「同性愛は精神障害」冊子にドン引き、人権感覚が100年前の“悪い保守”の大罪写真はイメージです Photo:PIXTA

自民党の同性愛差別にドン引き
成長しない日本の象徴

 自民党内で議員に向けて配布された冊子が炎上している。

「神道政治連盟国会議員懇談会」の会合で配布された冊子「夫婦別姓 同性婚 パートナーシップ LGBT ー家族と社会に関わる諸問題ー」の中にあった記述に対して、「吐き気がする」「差別意識が強い」などと批判が寄せられているのだ。その記述とはこうだ。

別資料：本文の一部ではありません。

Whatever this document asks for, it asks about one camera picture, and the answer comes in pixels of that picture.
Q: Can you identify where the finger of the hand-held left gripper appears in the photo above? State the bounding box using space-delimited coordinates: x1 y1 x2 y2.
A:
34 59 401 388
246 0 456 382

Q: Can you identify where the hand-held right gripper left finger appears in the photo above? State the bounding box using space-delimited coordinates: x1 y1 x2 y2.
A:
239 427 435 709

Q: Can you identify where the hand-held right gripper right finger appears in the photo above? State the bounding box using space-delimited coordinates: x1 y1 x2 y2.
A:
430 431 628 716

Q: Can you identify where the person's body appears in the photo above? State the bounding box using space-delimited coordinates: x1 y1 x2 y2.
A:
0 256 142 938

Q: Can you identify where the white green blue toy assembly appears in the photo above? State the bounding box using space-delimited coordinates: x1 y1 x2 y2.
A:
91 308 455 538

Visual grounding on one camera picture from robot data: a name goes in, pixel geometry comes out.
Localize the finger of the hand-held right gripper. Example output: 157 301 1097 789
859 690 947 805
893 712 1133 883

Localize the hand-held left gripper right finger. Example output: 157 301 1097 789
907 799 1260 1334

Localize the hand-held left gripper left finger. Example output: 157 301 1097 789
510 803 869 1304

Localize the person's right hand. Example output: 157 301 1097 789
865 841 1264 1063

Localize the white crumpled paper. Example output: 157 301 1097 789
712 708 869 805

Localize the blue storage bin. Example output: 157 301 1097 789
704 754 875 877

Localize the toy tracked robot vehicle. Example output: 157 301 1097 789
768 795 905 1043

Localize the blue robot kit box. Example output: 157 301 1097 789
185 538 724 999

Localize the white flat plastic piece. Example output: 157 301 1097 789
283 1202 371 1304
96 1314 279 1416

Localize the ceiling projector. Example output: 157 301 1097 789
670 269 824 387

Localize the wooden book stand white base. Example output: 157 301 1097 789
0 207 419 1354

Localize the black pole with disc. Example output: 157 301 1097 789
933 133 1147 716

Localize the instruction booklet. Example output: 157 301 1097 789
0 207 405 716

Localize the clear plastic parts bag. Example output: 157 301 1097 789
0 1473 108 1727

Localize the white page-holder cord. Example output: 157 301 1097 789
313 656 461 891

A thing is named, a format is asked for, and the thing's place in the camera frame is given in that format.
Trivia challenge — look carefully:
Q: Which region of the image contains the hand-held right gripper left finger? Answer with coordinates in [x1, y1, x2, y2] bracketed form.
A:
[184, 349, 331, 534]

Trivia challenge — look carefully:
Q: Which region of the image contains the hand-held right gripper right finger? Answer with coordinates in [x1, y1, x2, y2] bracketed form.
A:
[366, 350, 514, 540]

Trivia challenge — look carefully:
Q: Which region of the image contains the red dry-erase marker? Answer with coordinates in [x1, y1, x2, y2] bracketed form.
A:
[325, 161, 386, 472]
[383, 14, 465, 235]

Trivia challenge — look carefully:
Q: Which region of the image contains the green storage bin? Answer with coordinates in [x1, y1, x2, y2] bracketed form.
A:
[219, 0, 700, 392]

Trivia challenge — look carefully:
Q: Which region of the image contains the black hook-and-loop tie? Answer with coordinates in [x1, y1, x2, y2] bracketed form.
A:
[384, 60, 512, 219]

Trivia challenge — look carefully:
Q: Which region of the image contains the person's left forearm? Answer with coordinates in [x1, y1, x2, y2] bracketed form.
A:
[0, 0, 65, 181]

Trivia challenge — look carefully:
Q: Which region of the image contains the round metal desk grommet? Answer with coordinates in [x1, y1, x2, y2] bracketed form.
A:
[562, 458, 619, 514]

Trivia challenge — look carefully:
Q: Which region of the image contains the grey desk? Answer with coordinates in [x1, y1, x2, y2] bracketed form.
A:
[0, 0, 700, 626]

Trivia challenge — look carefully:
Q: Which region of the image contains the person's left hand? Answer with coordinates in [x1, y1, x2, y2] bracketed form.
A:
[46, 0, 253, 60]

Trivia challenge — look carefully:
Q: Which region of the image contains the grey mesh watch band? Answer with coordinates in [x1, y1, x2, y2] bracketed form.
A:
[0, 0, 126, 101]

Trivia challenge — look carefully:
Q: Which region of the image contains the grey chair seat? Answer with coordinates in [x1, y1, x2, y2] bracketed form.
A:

「同性愛は心の中の問題であり、先天的なものではなく後天的な精神の障害、または依存症です」
「同性愛の原因について、家庭環境、特に親子関係に問題がある」
「同性愛を擁護する教育をすれば同性愛者は増える」
「性的少数者のライフスタイルが正当化されるべきでないのは、家庭と社会を崩壊させる社会問題だから」

 同性愛者を迫害して、強制収容所送りにしたナチス・ドイツを彷彿とさせる過激な主張の数々に、さすがにドン引きしたという自民党支持者も多いだろう。しかし筆者は驚きよりも「既視感」の方が強かった。

 実は今回、自民党議員たちが学んだ「同性愛」についての認識というのは、今から100年以上前の日本人が主張していたこととほぼ同じなのだ。

 あまり知られていないが、明治から大正にかけての日本はLGBTの人々が相次いで自殺や心中をして大きな社会問題になっていた。これを受けて、「読売新聞」(1915年8月12日)にある医学博士が「病的な愛」という記事を寄稿している。その一部を抜粋しよう。

<近頃の新聞記事を見るとまたしても「男同志の情死」とか「女同志の情死」とかと、同性間の恋愛問題が伝えられます。人は誰しも愛の感情を持つていますが、それが同性間に於て行はれるは確かにその人が病的な精神状態にある事は争はれません>

 先ほどの冊子の「同性愛は精神障害」という主張と丸かぶりである。裏を返せば、この国の「保守」と呼ばれる人々のLGBTへの認識というものは100年前から1ミリも変わっていない、という厳しい現実があるということだ。